WHAT IS REQUIRED —
Please retype exactly, and with nothing added, the lines of the material from the one with "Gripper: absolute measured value" through the final one.

COLLECTED MATERIAL —

╭──

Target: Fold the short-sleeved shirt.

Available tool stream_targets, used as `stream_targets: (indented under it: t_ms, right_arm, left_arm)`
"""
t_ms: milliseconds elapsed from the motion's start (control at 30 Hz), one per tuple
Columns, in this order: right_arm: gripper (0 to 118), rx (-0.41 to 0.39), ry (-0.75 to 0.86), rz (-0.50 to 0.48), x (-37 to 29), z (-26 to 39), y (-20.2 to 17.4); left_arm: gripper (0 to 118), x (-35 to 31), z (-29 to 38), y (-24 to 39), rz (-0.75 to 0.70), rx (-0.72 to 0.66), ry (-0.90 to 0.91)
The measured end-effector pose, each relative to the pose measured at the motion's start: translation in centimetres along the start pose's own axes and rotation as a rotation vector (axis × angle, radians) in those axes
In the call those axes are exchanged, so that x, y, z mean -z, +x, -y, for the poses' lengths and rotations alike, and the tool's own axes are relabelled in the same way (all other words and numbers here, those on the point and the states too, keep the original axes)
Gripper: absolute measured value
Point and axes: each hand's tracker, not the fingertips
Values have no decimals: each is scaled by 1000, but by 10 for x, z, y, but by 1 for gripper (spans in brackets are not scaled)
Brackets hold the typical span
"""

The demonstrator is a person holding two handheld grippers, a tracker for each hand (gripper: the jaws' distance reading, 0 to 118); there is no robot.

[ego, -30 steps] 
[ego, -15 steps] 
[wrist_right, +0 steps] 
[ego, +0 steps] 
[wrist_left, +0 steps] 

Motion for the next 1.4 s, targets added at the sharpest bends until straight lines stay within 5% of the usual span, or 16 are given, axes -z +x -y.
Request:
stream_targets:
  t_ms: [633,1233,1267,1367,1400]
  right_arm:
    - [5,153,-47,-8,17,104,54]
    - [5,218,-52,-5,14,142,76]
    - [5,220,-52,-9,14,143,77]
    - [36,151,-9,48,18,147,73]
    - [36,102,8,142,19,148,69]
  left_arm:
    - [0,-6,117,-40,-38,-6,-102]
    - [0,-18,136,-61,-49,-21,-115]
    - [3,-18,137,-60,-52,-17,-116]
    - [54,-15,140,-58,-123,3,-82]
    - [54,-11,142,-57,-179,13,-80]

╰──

WRITTEN REPLY —
Gripper: absolute measured value
Point and axes: each hand's tracker, not the fingertips
Values have no decimals: each is scaled by 1000, but by 10 for x, z, y, but by 1 for gripper (spans in brackets are not scaled)
Brackets hold the typical span
"""

The demonstrator is a person holding two handheld grippers, a tracker for each hand (gripper: the jaws' distance reading, 0 to 118); there is no robot.

[ego, -30 steps] 
[ego, -15 steps] 
[wrist_right, +0 steps] 
[ego, +0 steps] 
[wrist_left, +0 steps] 

Motion for the next 1.4 s, targets added at the sharpest bends until straight lines stay within 5% of the usual span, or 16 are given, axes -z +x -y.
Request:
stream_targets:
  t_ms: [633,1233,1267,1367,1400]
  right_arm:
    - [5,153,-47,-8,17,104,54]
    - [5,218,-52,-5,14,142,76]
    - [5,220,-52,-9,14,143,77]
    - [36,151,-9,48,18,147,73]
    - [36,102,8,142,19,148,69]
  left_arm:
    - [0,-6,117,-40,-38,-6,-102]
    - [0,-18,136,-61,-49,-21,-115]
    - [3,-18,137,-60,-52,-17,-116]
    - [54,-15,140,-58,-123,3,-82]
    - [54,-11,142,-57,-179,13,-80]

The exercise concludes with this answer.